Der Gerichtshof bestätigt sodann seine Rechtsprechung3, wonach das Unionsrecht für eine Person, die sich für diskriminiert hält, keine spezifische Möglichkeit der Einsichtnahme in Informationen vorsieht, um sie in die Lage zu versetzen, die Tatsachen, die das Vorliegen einer Diskriminierung vermuten lassen, glaubhaft zu machen. Es kann jedoch nicht ausgeschlossen werden, dass eine Verweigerung von Informationen durch den Beklagten im Rahmen des Nachweises solcher Tatsachen die Verwirklichung des verfolgten Ziels beeinträchtigen und insbesondere dem Unionsrecht seine praktische Wirksamkeit nehmen kann.

Der Gerichtshof hält diese Rechtsprechung für auf den vorliegenden Fall übertragbar, da der Unionsgesetzgeber trotz der Entwicklungen der Rechtsvorschriften die Beweislastregelung nicht ändern wollte. Daher hat das deutsche Gericht darüber zu wachen, dass die Auskunftsverweigerung durch Speech Design nicht die Verwirklichung der mit dem Unionsrecht verfolgten Ziele zu beeinträchtigen droht. Es hat insbesondere bei der Klärung der Frage, ob genügend Indizien vorhanden sind, um die Tatsachen, die das Vorliegen einer solchen Diskriminierung vermuten lassen, als nachgewiesen ansehen zu können, alle Umstände des Rechtsstreits zu berücksichtigen. In diesem Zusammenhang weist der Gerichtshof darauf hin, dass nationale Rechtsvorschriften oder Gepflogenheiten der Mitgliedstaaten vorsehen können, dass eine Diskriminierung mit allen Mitteln, einschließlich statistischer Beweise, festzustellen ist.

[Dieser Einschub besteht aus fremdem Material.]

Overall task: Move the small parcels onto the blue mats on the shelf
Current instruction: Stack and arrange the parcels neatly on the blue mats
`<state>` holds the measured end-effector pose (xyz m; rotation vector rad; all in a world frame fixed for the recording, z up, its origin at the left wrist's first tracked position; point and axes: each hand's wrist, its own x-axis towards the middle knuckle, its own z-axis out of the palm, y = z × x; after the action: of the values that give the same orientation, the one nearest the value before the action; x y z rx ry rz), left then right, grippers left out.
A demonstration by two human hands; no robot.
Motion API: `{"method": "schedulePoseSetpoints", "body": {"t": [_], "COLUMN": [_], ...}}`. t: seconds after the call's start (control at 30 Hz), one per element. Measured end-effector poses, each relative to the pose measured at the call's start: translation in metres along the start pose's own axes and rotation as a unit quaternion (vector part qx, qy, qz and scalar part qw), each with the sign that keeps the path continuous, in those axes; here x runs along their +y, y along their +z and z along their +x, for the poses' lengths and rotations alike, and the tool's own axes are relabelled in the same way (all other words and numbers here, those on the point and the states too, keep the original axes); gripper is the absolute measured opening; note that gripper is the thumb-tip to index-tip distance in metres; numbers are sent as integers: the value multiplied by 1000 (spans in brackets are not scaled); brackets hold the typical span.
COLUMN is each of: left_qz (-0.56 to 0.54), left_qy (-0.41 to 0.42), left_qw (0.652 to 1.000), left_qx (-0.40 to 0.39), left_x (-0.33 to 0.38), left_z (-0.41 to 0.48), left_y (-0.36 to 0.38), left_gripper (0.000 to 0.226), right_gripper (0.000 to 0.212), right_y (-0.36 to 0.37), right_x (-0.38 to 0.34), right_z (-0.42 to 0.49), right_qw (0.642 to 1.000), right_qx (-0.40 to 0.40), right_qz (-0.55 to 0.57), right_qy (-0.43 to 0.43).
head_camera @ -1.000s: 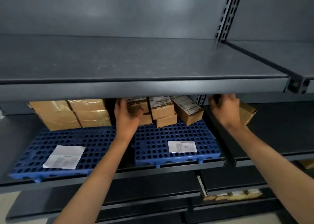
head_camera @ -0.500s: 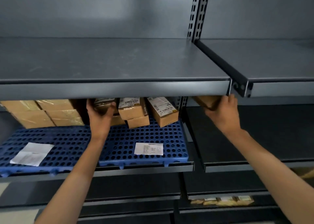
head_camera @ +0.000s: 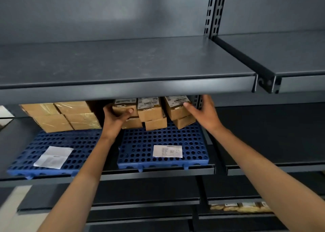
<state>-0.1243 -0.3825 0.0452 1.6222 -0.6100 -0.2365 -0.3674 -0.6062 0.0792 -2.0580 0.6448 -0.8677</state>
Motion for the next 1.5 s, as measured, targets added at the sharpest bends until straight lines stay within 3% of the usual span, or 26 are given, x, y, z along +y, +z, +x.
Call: {"method": "schedulePoseSetpoints", "body": {"t": [0.07, 0.13, 0.27, 0.43, 0.53, 0.7, 0.8, 0.9, 0.97, 1.1, 1.33, 1.5], "left_qz": [-9, -10, 16, 10, 21, 8, -7, -10, -14, -17, 18, 41], "left_qy": [0, 0, 12, 11, 15, 30, 56, 81, 78, 80, 68, 76], "left_qw": [1000, 999, 995, 992, 992, 995, 994, 993, 992, 994, 998, 996], "left_qx": [-12, -31, -95, -128, -120, -94, -89, -81, -96, -67, -3, -13], "left_x": [-2, -4, -10, -5, -3, -6, -10, -7, -4, -3, -6, -1], "left_z": [4, 5, -1, 0, -1, -1, -2, -4, -4, -6, 1, -3], "left_y": [0, 3, 12, 16, 19, 22, 18, 14, 15, 29, 38, 31], "left_gripper": [84, 88, 93, 107, 118, 113, 118, 122, 123, 126, 120, 126], "right_gripper": [88, 82, 63, 76, 79, 88, 94, 75, 87, 118, 112, 119], "right_y": [-1, 9, 41, 45, 37, 24, 21, 24, 31, 53, 72, 64], "right_x": [-2, -6, -13, -6, -7, -14, -16, -16, -14, -10, -6, -3], "right_z": [2, 0, -6, -12, -12, -3, -9, -18, -19, -16, -8, -11], "right_qw": [984, 966, 955, 944, 955, 962, 974, 987, 991, 997, 993, 994], "right_qx": [-57, -111, 8, 37, 20, -28, -38, -47, -60, -21, 49, 20], "right_qz": [115, 128, 172, 210, 173, 121, 116, 91, 68, 13, -80, -99], "right_qy": [123, 194, 242, 252, 241, 244, 189, 125, 96, 69, 69, 50]}}
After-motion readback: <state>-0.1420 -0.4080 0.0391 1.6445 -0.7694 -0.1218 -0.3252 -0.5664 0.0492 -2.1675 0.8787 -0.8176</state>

Zu den Gesichtspunkten, die in Betracht gezogen werden können, gehört insbesondere der Umstand, dass Speech Design Frau Meister jeden Zugang zu den Informationen verweigert zu haben scheint, deren Übermittlung sie begehrt. Darüber hinaus können auch die Tatsache herangezogen werden, dass der Arbeitgeber nicht bestreitet, dass die Qualifikation von Frau Meister den Anforderungen in der Stellenanzeige entspricht, sowie der Umstand, dass Speech Design sie gleichwohl nach Veröffentlichung der beiden Stellenausschreibungen nicht zu einem Vorstellungsgespräch eingeladen hat.

Der Gerichtshof kommt zu dem Ergebnis, dass das Unionsrecht dahin gehend auszulegen ist, dass es für einen Arbeitnehmer, der schlüssig darlegt, dass er die in einer Stellenausschreibung genannten Voraussetzungen erfüllt, und dessen Bewerbung nicht berücksichtigt wurde, keinen Anspruch auf Auskunft darüber vorsieht, ob der Arbeitgeber am Ende des Einstellungsverfahrens einen anderen Bewerber eingestellt hat.

Es kann jedoch nicht ausgeschlossen werden, dass die Verweigerung jedes Zugangs zu Informationen durch einen Beklagten ein Gesichtspunkt sein kann, der im Rahmen des Nachweises von Tatsachen, die das Vorliegen einer unmittelbaren oder mittelbaren Diskriminierung vermuten lassen, heranzuziehen ist. Es ist Sache des vorlegenden Gerichts, unter Berücksichtigung aller Umstände des bei ihm anhängigen Rechtsstreits zu prüfen, ob dies dort der Fall ist.